A detailed tutorial of how to use T-Rep is provided in full_tutorial.ipynb, but we showcase below the simple sklearn-like interface used by T-Rep.

from sklearn.svm import SVC
from sklearn.metrics import accuracy_score

from trep import TRep
import datautils

# Load the ECG200 dataset from UCR archive
train_data, train_labels, test_data, test_labels = datautils.load_UCR('ECG200')
# (Both train_data and test_data have a shape of n_instances x n_timestamps x n_features)

# Instantiate and train T-Rep
trep = TRep(
    input_dims=1,
    device=0,
    time_embedding='t2v_sin',
    output_dims=128
)
loss_log = trep.fit(train_data, n_epochs=80, verbose=1)

# Compute timestamp-level representations for test set
train_repr = trep.encode(train_data)  # n_instances x n_timestamps x output_dims
test_repr = trep.encode(test_data)  # n_instances x n_timestamps x output_dims


# Classify the learned representations using an SVM
svm_classifier = SVC(kernel='linear')
svm_classifier.fit(train_repr, train_labels)
y_pred = svm_classifier.predict(test_repr)
accuracy = accuracy_score(test_labels, y_pred)

This is all you need to know to use T-Rep.

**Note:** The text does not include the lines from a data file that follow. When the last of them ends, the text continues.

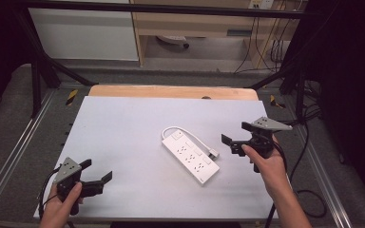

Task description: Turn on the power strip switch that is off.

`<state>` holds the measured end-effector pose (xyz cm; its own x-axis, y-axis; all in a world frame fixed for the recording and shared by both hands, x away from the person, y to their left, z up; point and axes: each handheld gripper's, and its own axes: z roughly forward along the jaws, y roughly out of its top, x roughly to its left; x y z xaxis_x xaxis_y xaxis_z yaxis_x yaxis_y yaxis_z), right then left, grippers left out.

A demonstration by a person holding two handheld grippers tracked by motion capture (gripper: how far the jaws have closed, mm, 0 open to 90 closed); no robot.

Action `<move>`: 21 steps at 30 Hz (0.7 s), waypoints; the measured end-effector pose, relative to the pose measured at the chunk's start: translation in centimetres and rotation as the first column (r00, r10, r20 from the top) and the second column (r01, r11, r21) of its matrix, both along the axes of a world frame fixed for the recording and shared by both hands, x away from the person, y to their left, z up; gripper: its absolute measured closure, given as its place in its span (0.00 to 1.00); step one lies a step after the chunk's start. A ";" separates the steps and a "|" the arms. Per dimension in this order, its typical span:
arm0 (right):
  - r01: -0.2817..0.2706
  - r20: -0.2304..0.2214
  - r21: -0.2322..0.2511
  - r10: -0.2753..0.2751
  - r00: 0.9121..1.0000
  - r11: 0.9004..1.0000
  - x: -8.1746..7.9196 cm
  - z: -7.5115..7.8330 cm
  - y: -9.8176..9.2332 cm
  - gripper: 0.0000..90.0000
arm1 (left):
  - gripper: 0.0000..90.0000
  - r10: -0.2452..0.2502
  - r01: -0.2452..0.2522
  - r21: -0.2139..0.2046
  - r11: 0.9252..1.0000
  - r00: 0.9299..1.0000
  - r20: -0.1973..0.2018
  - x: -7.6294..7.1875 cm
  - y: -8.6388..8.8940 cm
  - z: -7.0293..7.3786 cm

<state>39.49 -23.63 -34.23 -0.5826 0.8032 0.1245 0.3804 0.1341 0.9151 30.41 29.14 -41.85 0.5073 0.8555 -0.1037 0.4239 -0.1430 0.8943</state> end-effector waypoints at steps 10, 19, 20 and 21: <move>-0.014 -0.001 -0.001 0.014 1.000 1.000 0.8 0.4 1.0 0.03 | 0.07 -0.006 0.006 0.005 1.000 1.000 -0.002 0.0 -0.1 0.0; -0.015 -0.008 0.003 0.015 1.000 1.000 1.7 0.4 1.5 0.04 | 0.07 -0.005 0.005 0.006 1.000 1.000 -0.001 0.0 0.0 0.0; -0.014 -0.009 0.004 0.014 1.000 1.000 1.7 0.4 1.5 0.04 | 0.07 -0.004 0.004 0.007 1.000 1.000 -0.001 0.0 0.0 0.0; -0.015 -0.010 0.004 0.015 1.000 1.000 1.8 0.4 1.5 0.04 | 0.07 -0.005 0.005 0.007 1.000 1.000 -0.001 0.0 0.0 0.0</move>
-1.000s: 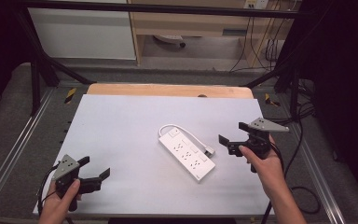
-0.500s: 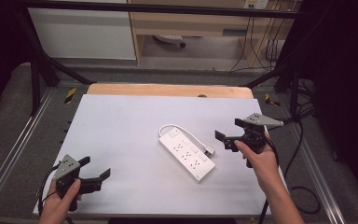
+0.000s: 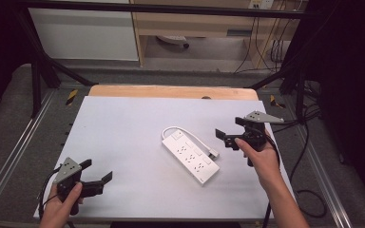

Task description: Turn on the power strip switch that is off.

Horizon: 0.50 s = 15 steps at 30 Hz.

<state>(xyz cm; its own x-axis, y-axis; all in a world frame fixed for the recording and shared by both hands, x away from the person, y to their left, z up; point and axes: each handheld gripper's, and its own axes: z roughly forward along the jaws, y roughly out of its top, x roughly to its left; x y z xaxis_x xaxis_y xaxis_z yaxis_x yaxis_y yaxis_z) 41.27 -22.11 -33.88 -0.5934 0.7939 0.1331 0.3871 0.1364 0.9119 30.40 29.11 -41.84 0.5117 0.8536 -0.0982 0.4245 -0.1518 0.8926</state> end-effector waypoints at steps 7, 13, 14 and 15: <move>0.000 0.000 -0.001 0.000 1.000 1.000 0.3 -0.2 0.3 0.04 | 0.07 0.000 0.000 0.000 1.000 1.000 0.001 0.0 0.0 0.0; 0.001 -0.007 -0.012 -0.001 1.000 1.000 0.6 -0.5 1.0 0.05 | 0.07 -0.001 0.001 0.000 1.000 1.000 0.000 0.0 0.0 0.0; 0.000 -0.006 -0.015 0.000 1.000 1.000 0.6 -0.5 1.1 0.07 | 0.07 -0.001 0.001 0.001 1.000 1.000 0.001 0.0 0.0 0.0; -0.004 -0.004 -0.018 0.004 1.000 1.000 0.6 -0.5 1.3 0.08 | 0.07 -0.002 0.002 0.001 1.000 1.000 0.000 0.0 0.0 0.0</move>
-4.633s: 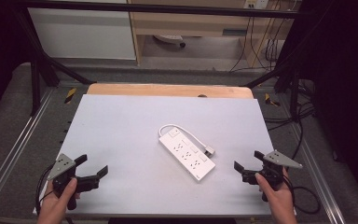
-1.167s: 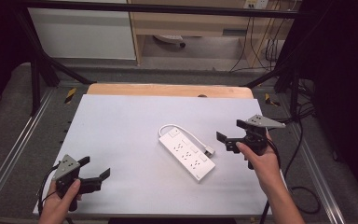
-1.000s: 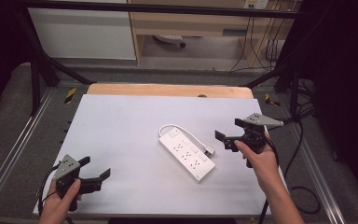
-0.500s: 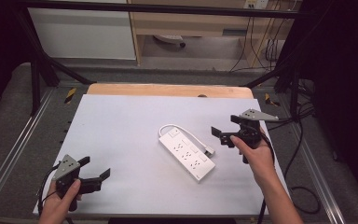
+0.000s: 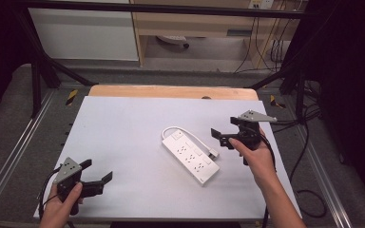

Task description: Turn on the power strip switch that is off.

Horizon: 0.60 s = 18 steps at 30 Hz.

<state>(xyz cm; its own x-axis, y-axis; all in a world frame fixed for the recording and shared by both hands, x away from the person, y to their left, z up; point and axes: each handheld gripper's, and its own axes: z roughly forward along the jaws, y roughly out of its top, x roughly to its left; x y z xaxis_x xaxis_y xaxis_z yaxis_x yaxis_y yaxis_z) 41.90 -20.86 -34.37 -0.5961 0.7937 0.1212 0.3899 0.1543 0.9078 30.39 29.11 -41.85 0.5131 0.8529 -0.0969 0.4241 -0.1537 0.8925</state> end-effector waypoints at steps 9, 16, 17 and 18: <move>-0.022 0.002 -0.001 0.022 1.000 1.000 0.5 -0.1 1.2 0.13 | 0.07 -0.001 0.001 0.003 1.000 1.000 0.002 0.0 0.0 0.0; -0.051 -0.003 -0.006 0.051 0.999 0.999 1.1 -0.5 1.9 0.21 | 0.07 -0.002 0.002 0.006 1.000 1.000 0.001 0.0 0.0 0.0; -0.049 -0.005 -0.004 0.049 0.999 0.999 1.2 -0.5 2.0 0.23 | 0.07 -0.005 0.005 0.006 1.000 1.000 0.001 0.0 0.0 0.0; -0.046 -0.007 -0.004 0.046 0.999 0.999 1.3 -0.7 2.0 0.27 | 0.07 -0.004 0.004 0.008 1.000 1.000 0.001 0.0 0.0 0.0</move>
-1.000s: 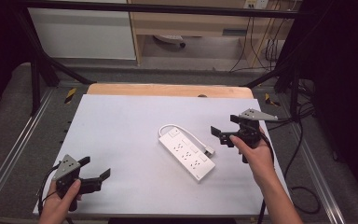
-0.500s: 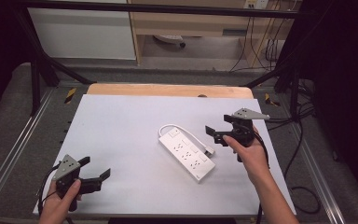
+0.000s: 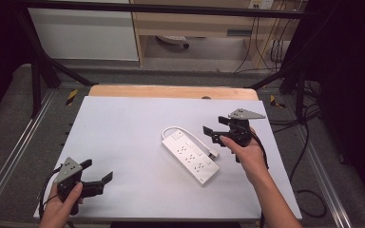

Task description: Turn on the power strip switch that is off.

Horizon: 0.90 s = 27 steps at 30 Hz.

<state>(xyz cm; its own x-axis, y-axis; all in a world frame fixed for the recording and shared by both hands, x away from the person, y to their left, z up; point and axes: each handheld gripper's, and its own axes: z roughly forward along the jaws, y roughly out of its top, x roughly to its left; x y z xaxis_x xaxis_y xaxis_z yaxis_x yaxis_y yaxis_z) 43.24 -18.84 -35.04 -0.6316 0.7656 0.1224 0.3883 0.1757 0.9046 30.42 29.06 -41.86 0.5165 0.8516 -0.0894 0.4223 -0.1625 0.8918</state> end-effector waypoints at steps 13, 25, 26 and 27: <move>0.024 -0.022 -0.005 -0.024 0.999 1.000 1.3 -0.9 0.5 0.45 | 0.07 -0.001 0.001 0.004 1.000 1.000 0.002 0.0 0.0 0.0; 0.037 -0.030 -0.048 -0.039 0.999 0.998 2.0 -2.1 2.0 0.71 | 0.07 -0.002 0.002 0.007 1.000 1.000 0.002 0.0 -0.1 0.0; 0.034 -0.027 -0.049 -0.036 0.999 0.998 2.1 -2.2 2.1 0.73 | 0.07 -0.002 0.002 0.008 1.000 1.000 0.002 0.0 -0.1 0.0; 0.033 -0.029 -0.051 -0.034 0.999 0.998 2.1 -2.3 2.3 0.75 | 0.07 -0.002 0.002 0.008 1.000 1.000 0.002 0.0 -0.1 0.0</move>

The produced np.ndarray of representations can then be used as inputs for any task ranging from classification, clustering, forecasting, to anomaly detection etc.

Reproduction of Results

Data

The datasets used in the paper to evaluate the model can be downloaded from:

• 128 UCR datasets should be put into datasets/UCR/ so that each data file can be located by datasets/UCR/<dataset_name>/<dataset_name>_*.csv.
• 30 UEA datasets should be put into datasets/UEA/ so that each data file can be located by datasets/UEA/<dataset_name>/<dataset_name>_*.arff.
• 3 ETT datasets should be placed at datasets/ETTh1.csv, datasets/ETTh2.csv and datasets/ETTm1.csv.
• Yahoo dataset should be preprocessed using datasets/preprocess_yahoo.py and placed at datasets/yahoo.pkl.
• Sepsis dataset files should be placed under datasets/Sepsis and preprocessed using datasets/preprocess_sepsis.py.

Runnning Experiments

All functions necessary to reproduce experiments and results shown in the T-Rep paper are provided in this repository. For reproduction and experiment details, please refer directly to the paper (Appendix A.2).

• Classification, Forecasting, Anomaly Detection: To reproduce experiments for these tasks, you can use functions in evaluation.py.
• Clustering: Clustering experiments can be reproduced using functions in the clustering.py file. Example parameterisation and function calls are provided at the bottom of the file, in the __main__ function.
• Sepsis: The code to reproduce Sepsis anomaly detection results can be found in the sepsis_ad.py file. An example function call is given in the __main__ function.

Citations

If this work has proven useful or you are using this repository for your project, please cite using

@inproceedings{
    fraikin2024trep,
    title={T-Rep: Representation Learning for Time Series using Time-Embeddings},
    author={Archibald Felix Fraikin and Adrien Bennetot and Stephanie Allassonniere},
    booktitle={The Twelfth International Conference on Learning Representations},
    year={2024},
    url={https://openreview.net/forum?id=3y2TfP966N}
}